=== THE DATA ===
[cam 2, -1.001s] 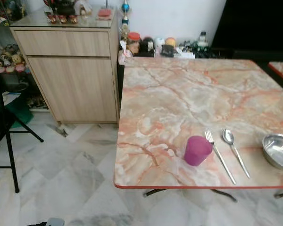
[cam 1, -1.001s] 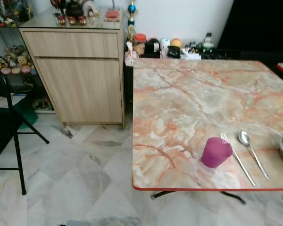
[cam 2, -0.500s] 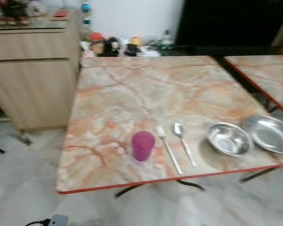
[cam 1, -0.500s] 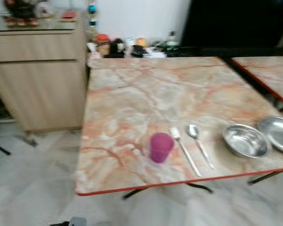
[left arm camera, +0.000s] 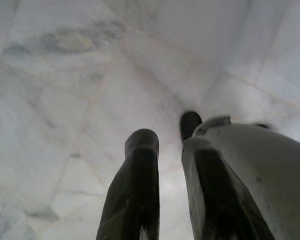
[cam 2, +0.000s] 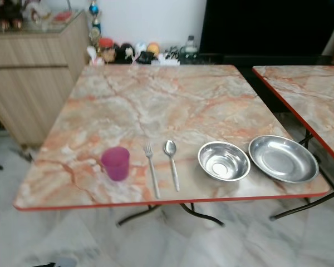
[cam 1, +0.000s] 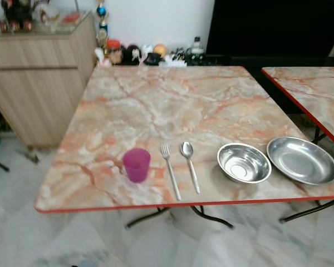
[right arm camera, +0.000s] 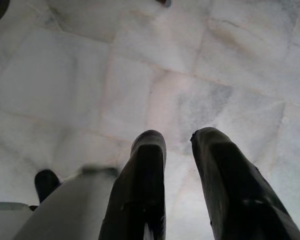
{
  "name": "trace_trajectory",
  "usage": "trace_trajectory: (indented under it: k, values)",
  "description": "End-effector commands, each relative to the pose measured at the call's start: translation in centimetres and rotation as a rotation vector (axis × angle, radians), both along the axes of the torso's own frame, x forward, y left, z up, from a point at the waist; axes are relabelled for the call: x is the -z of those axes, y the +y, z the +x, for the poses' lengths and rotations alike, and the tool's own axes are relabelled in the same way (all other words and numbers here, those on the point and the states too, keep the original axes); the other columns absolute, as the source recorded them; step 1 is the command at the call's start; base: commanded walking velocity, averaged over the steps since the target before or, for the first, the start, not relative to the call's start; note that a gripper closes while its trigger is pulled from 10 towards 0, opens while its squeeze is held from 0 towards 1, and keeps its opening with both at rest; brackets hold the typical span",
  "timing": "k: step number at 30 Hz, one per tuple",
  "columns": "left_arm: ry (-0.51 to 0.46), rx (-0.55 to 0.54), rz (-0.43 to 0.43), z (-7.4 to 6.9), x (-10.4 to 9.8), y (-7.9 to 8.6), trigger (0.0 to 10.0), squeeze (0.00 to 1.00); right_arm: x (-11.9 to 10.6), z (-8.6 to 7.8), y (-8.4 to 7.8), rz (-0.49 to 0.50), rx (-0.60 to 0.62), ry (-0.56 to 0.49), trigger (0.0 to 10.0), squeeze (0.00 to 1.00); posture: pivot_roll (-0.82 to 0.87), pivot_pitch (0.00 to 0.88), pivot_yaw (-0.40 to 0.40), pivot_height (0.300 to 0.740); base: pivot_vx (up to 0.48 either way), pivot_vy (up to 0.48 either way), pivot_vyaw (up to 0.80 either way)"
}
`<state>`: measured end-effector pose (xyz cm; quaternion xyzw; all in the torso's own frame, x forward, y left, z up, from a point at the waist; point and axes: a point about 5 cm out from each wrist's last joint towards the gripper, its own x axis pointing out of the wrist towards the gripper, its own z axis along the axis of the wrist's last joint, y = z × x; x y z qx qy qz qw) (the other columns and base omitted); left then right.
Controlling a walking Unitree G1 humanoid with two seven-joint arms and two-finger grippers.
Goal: Setting the table
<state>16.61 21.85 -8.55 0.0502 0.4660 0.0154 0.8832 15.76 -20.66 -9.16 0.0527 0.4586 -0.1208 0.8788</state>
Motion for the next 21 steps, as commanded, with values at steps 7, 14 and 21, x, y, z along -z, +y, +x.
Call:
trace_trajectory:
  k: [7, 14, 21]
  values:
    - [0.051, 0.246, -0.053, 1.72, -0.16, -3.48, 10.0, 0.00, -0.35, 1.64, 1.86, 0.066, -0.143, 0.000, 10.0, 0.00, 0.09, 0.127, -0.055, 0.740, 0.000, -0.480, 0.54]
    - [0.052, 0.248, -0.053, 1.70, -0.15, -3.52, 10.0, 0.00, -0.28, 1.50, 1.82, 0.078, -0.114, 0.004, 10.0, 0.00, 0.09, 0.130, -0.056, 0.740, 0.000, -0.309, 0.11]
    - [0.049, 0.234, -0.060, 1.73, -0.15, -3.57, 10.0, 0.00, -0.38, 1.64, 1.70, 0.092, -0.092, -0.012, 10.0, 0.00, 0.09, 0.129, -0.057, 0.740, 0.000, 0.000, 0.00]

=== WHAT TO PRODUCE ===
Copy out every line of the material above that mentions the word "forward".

=== WRITTEN ANSWER ===
  "description": "End-effector commands, each relative to the pose measured at the call's start: translation in centimetres and rotation as a rotation vector (axis × angle, radians), both along the axes of the torso's own frame, x forward, y left, z up, from a point at the waist; axes are relabelled for the call: x is the -z of those axes, y the +y, z the +x, for the poses' lengths and rotations alike, and the tool's own axes are relabelled in the same way (all other words and numbers here, those on the point and the states too, keep the original axes); the other columns absolute, as the source recorded them; step 1 is the command at the call's start; base: commanded walking velocity, averaged over the steps since the target before or, for the first, the start, not relative to the call's start; note that a gripper closes while its trigger is pulled from 10 towards 0, opens while its squeeze is held from 0 towards 1, and keeps its opening with both at rest; brackets hold the typical span",
`<state>`: measured end-effector pose (xyz cm; quaternion xyzw; all in the torso's own frame, x forward, y left, z up, from a point at the waist; point and axes: a point about 5 cm out from each wrist's last joint towards the gripper, its own x axis pointing out of the wrist towards the gripper, its own z axis along the axis of the wrist's last joint, y = z × x; x y z qx qy qz qw) (the other columns and base omitted); left then right.

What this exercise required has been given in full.